Daniella Dolme - 06/03/2011 - 09h30
Uma decisão do TST (Tribunal Superior do Trabalho) divulgada na última semana trouxe à tona uma discussão recorrente no direito trabalhista: o trabalhador rural —mais especificamente, no caso, o cortador de cana— deve receber adicional de insalubridade por exposição ao sol e calor intenso?
A reportagem de Última Instância ouviu especialistas que, apesar de concordarem que a decisão formalmente foi correta, ou seja, que o ministro responsável pelo recurso no TST seguiu à risca o previsto na lei, indicaram alternativas para que a controvérsia chegue ao fim: a instrumentalização das decisões, fazendo com que os juízes levem em conta os laudos e provas de cada caso para decidir; a atualização constante da lista do MTE (Ministério do Trabalho e Emprego) que determina quais são as condições para se considerar um trabalho insalubre; e, a opção mais radical, uma alteração legislativa.
A professora Carla Romar, especialista em direito do trabalho, explicou que o pagamento de adicional de insalubridade depende de “previsão expressa na normatização de insalubridade feita pelo Ministério do Trabalho”. “A Justiça não pode condenar a empresa a pagar se não existir essa previsão legal”, ponderou.
Segundo a advogada, para evitar polêmicas, o próprio TST já possui uma orientação jurisprudencial (OJ 173) cujo texto estabelece que “o trabalhador exposto a raios solares não tem direito ao adicional de insalubridade por falta de previsão legal”.
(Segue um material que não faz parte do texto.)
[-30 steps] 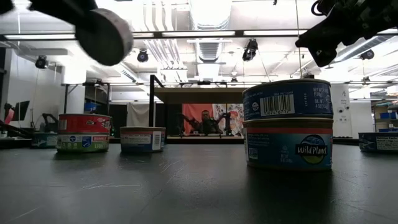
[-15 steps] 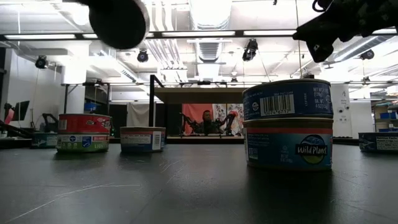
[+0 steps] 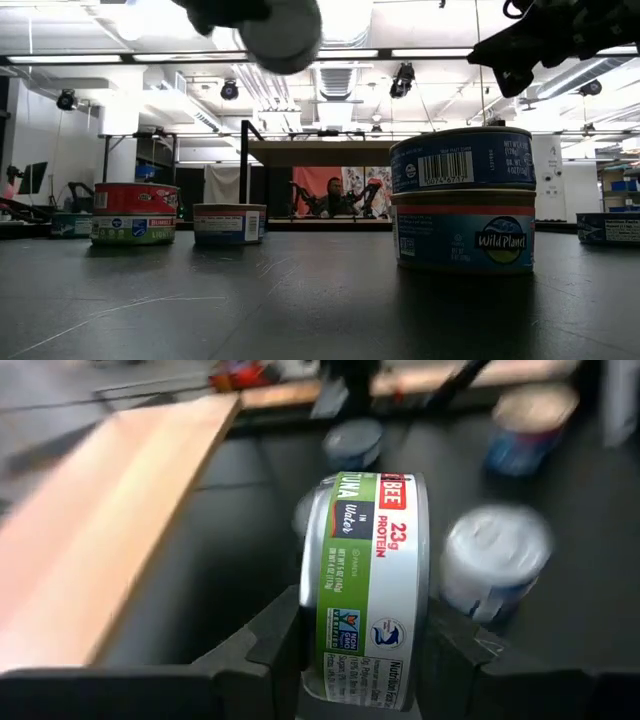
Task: Stack canned seafood by type on shelf
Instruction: Put the green white tuna can on the shelf
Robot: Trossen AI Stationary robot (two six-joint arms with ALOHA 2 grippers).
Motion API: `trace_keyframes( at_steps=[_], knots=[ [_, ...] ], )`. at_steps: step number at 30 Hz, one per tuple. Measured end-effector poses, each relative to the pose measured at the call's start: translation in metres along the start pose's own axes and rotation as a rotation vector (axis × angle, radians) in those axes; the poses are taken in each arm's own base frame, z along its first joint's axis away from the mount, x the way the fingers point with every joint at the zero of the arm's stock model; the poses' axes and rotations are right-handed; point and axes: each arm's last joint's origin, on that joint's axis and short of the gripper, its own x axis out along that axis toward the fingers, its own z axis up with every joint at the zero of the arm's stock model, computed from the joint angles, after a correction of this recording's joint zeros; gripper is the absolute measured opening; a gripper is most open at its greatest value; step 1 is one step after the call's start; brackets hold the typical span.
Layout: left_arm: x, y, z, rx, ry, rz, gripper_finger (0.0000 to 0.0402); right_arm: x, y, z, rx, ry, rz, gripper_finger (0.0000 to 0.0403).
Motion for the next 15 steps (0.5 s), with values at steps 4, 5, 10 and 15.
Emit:
trace_keyframes(
  at_steps=[4, 5, 10, 15],
  knots=[
    [0.014, 0.01, -0.002, -0.09, -0.14, -0.127, 0.012, 0.005, 0.0, -0.004, -0.035, -0.008, 0.001, 0.0043],
    [0.016, 0.012, -0.003, -0.112, -0.168, -0.133, 0.012, 0.008, -0.001, -0.005, -0.039, -0.009, 0.001, 0.0043],
    [0.021, 0.019, -0.016, -0.292, -0.25, -0.141, 0.012, 0.024, -0.002, -0.014, -0.056, 0.041, -0.008, 0.0043],
    [0.026, 0.025, -0.029, -0.567, -0.187, -0.106, 0.012, 0.042, -0.003, -0.02, -0.066, 0.108, -0.032, 0.0043]
  ],
)
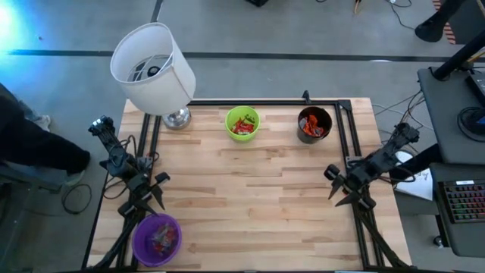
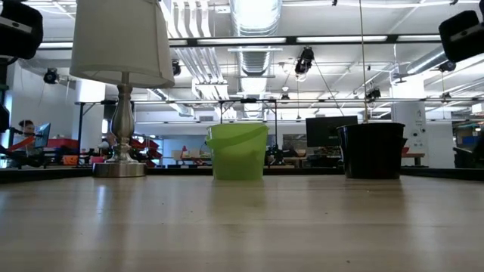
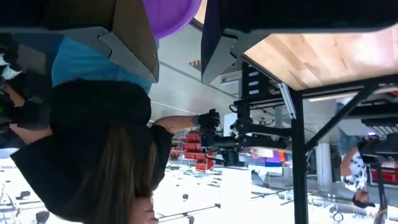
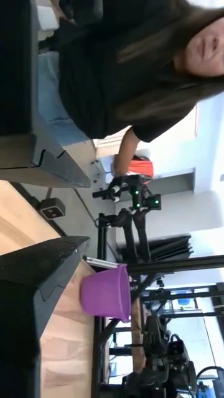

A CLT (Consolidação das Leis Trabalhistas) prevê o pagamento do adicional, mas remete ao MTE a responsabilidade de fixar quais são os limites que tornam agentes químicos, físicos e biológicos motivos para caracterizar condições de trabalho como insalubres. Na Norma nº15 da Portaria 3.214/78 do Ministério do Trabalho, Anexo nº 3 [Limites de tolerância para exposição ao calor], determina-se que a exposição ao calor é considerada atividade insalubre, mas não há especificação para raios solares, cotidiano a que os cortadores de cana estão submetidos.
“Se fizeremos uma interpretação nua e crua do anexo que dispõe sobre o calor, não se vê a queimadura da pele pelo sol como fator que dê direito ao adicional de insalubridade”, observa a advogada trabalhista Patrícia Nagy Olah. Para ela, contudo, a questão é controversa justamente pela “interpretação do que diz o Anexo do calor”.
De acordo com ela, uma alternativa para solucionar o impasse seria “uma alteração na norma regulamentar, uma alteração legislativa para que o Judiciário possa atuar com mais ênfase, de uma forma mais efetiva”. Patrícia Olah acredita que, da maneira como está atualmente, a lei deixa o Judiciário “de mãos atadas”, uma vez que “o juiz está adstrito ao que dispõe a regulamentação infraconstitucional e decretos”.
Para Carla Romar, no entanto, a lei não deve ser alterada. “Alguém deve dizer quais são as atividades insalubres de uma forma concreta, objetiva e que todo mundo tenha conhecimento”, afirmou. Dessa forma, a professora propõe uma alternativa mais branda. “Talvez uma atualização na lista de atividades insalubres pelo Ministério do Trabalho, fazendo com que novas situações sejam incluídas e outras, que talvez já nem sejam mais insalubres, seja exluídas”.
Dura lex, sed lex
Por outro lado, o professor Maurício de Carvalho Salviano, mestre em direito das relações sociais com enfoque em direito do trabalho, critica o comportamento formalista do TST no caso. Para ele, a apresentação de laudo que comprove a nocividade da atividade à saúde do trabalhador já poderia garantir ao juiz a condenação da empresa para o pagamento de adicional de insalubridade. “O juiz tem condições de não ser formalista ao extremo e aguardar a vinda da lei, ou seja, o Ministério do Trabalho prever isso ou não”, afirmou.
Segundo Salviano a postura "dura lex, sed lex’" do TST, tem ido na contramão, inclusive, do que defende a Anamatra (Associação Nacional dos Magistrados Trabalhistas), que recomenda uma conduta mais instrumentalista, que busque sempre a saída “mais justa para o trabalhador”.
Entretanto, Carla Romar alerta para a possibilidade de se criar insegurança jurídica se a decisão for tomada pelos juízes do trabalho caso a caso. “Nós não podemos ficar na mão de peritos, porque cada um entende uma coisa. As atividades consideradas prejudiciais à saúde podem ser analisadas de uma forma muito subjetivas. O que é prejudicial para mim, pode não ser pra você”.